## Data shown
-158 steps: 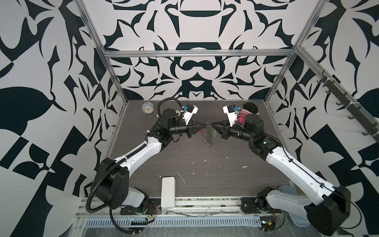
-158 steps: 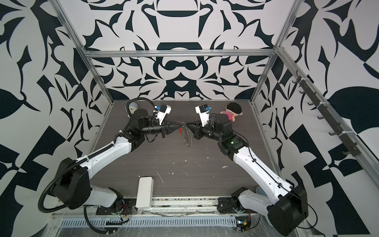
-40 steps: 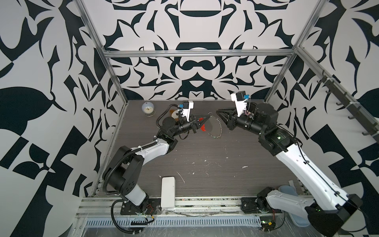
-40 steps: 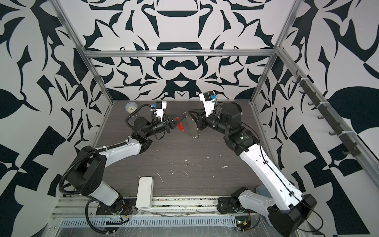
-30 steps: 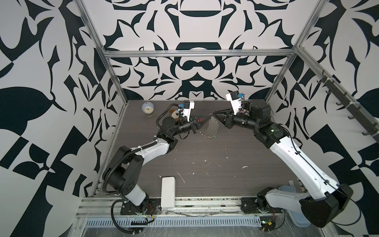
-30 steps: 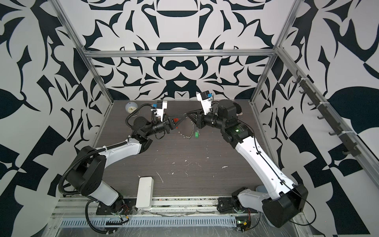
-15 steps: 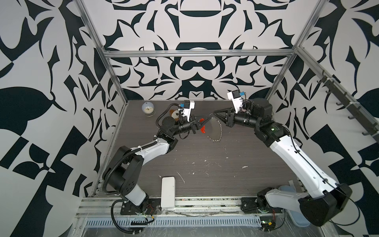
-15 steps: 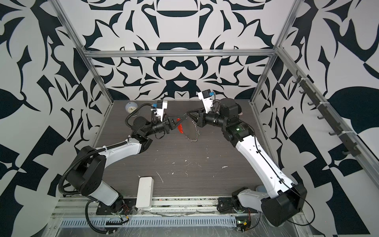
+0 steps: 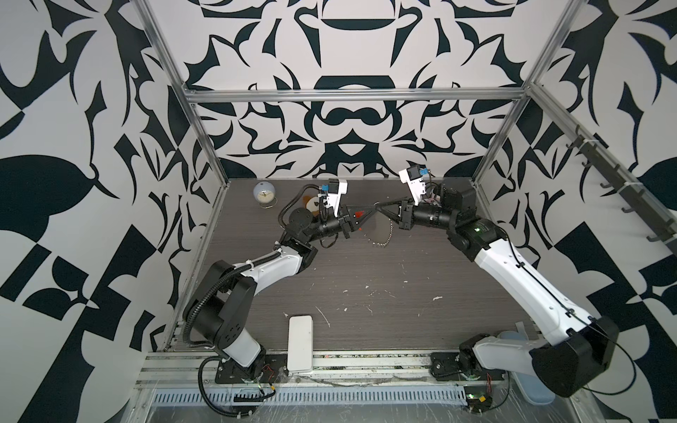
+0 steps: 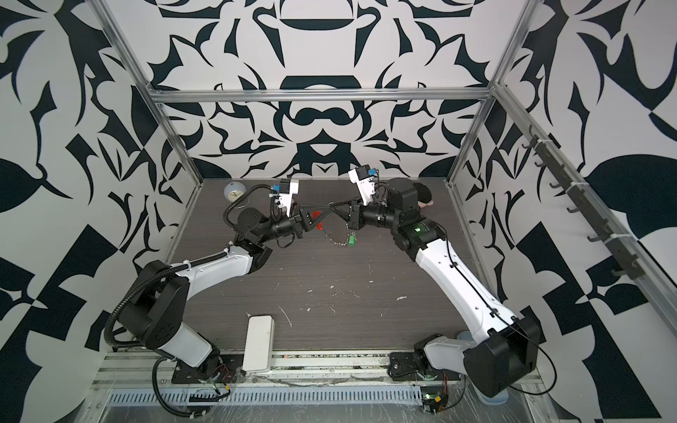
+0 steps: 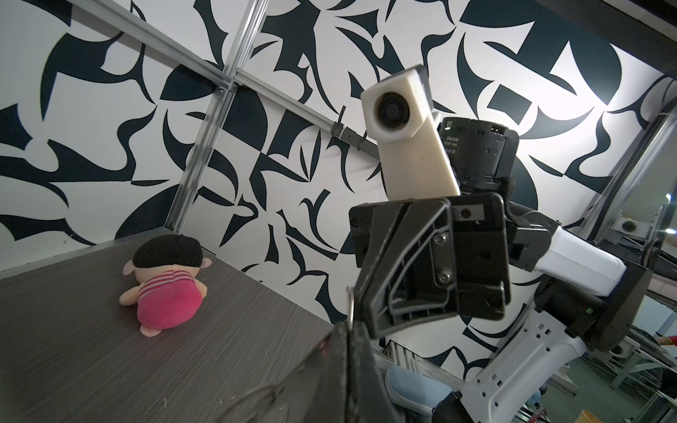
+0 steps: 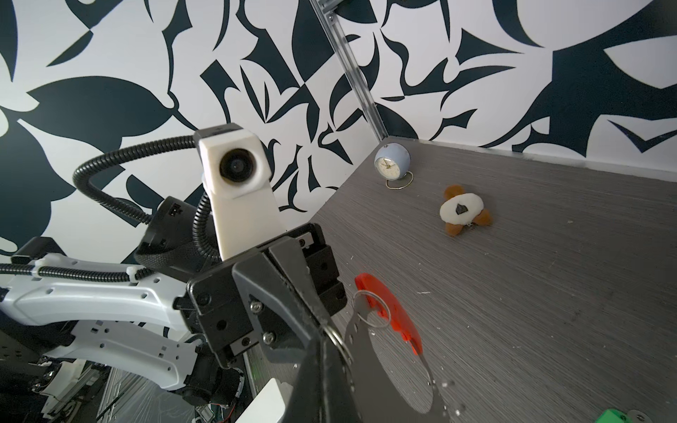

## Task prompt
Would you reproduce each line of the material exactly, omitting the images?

## Solution
-158 steps: 
-158 steps: 
-40 steps: 
-40 steps: 
-30 steps: 
-30 steps: 
-15 steps: 
-15 steps: 
+0 steps: 
+0 steps: 
+0 steps: 
+0 steps: 

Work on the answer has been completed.